[Automne 1995]
Galerie Stornaway
On pourrait définir les photographies de Xavier Nuez, présentées à la galerie Stornaway, comme un amalgame de morbide, d’ironique, de kitsch et de séduisant. Une combinaison éclatée qui, faut-il le dire, ne laisse pas indifférent.
Au mur, une dizaine de cibachromes aux couleurs criardes nous renvoient l’image de cadavres d’insectes gisant dans des loft en rénovation. Montées sur des supports en faux-fini, ces petites créatures prénommées Sophia, Charmaine, Kassandra ou Giorgio in Silk sont exhibées à la manière de photos de pin up épinglées sur les murs. À l’aide dc filtres, la couleur des bestioles a été truquée afin de les rendre plus attrayantes.

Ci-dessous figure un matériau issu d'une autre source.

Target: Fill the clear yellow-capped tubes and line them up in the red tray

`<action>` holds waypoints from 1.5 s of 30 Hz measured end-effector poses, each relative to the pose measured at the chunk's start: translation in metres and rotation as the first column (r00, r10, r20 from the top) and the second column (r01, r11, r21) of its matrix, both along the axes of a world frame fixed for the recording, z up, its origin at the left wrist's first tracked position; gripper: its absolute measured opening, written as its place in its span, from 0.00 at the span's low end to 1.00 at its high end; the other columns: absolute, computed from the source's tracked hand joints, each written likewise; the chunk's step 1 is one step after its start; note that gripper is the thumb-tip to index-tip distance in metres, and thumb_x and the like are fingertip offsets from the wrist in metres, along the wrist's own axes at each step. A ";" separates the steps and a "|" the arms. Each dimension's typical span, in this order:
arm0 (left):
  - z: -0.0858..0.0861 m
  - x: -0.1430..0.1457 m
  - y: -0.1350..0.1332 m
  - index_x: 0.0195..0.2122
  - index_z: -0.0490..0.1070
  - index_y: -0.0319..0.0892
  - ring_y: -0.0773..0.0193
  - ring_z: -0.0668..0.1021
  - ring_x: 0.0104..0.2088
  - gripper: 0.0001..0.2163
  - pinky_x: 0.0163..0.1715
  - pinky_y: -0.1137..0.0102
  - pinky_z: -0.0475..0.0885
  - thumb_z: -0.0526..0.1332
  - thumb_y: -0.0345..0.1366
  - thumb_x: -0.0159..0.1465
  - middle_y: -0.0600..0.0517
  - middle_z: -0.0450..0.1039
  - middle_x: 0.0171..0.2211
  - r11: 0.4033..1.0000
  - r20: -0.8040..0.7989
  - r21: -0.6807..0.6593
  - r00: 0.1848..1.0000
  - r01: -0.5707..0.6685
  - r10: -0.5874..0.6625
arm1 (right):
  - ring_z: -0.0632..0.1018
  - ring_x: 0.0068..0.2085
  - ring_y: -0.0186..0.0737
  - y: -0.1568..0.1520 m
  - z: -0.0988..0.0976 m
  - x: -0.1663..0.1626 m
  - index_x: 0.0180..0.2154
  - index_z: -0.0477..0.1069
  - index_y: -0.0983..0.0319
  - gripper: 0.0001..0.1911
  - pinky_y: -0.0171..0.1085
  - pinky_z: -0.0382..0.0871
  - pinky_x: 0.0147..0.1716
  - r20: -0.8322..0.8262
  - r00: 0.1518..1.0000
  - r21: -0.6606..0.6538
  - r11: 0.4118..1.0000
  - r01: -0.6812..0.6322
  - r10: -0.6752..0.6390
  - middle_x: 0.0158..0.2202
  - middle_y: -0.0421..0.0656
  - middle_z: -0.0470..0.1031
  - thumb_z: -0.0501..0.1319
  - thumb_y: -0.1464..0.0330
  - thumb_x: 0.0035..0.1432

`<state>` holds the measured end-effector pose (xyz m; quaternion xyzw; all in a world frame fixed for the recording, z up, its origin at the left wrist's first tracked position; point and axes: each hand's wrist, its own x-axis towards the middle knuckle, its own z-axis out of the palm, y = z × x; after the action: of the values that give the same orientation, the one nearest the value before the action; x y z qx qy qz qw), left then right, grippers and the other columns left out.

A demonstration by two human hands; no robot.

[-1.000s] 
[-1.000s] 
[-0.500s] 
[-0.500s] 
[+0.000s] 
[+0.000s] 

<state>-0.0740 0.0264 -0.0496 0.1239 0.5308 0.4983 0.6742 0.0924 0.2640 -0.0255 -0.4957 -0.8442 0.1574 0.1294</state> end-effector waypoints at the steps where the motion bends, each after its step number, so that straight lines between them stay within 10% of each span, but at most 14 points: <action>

Burial Grounds porte en fait un commentaire sarcastique sur le rôle de la séduction. Le contenu des photographies, qui s’apparenterait au genre de la nature morte, pointe le domaine des apparences, de la vanité, de l’artifice et bien sûr de l’éphémère. La beauté des corps perçue comme valeur obscure et insidieuse, possédant pour seule réalité la décrépitude et la mort éventuelles.
L’intérêt de la production de cet artiste réside d’une part dans le traitement macroscopique (et esthétique) d’un univers sous-terrain qui nous pose en voyeur en présence de celui-ci, comme vis-à-vis le monde du glamour. D’autre part, et c’est peut-être là sa meilleure part d’originalité, le choix des cadavres d’insectes comme prétexte au sexuel et à l’éphémère peut être interprété comme métaphore de nos « bibittes » personnelles, ou mieux, comme allusion aux micro-organismes qui attaquent le corps, particulièrement ceux reliés au sexe. La transposition de l’humour au lugubre, sans tomber inutilement dans l’excessif, demeure ici efficace. Le sac de polythène qui recouvre chacune des œuvres, en guise de sarcophage ou de matériau de «protection», reste toutefois douteux.
Dans son exposition précédente, Xavier Nuez mettait en vedette le monde bigarré des travestis. Décidément, cet artiste a un faible pour la faune, quelle qu’elle soit.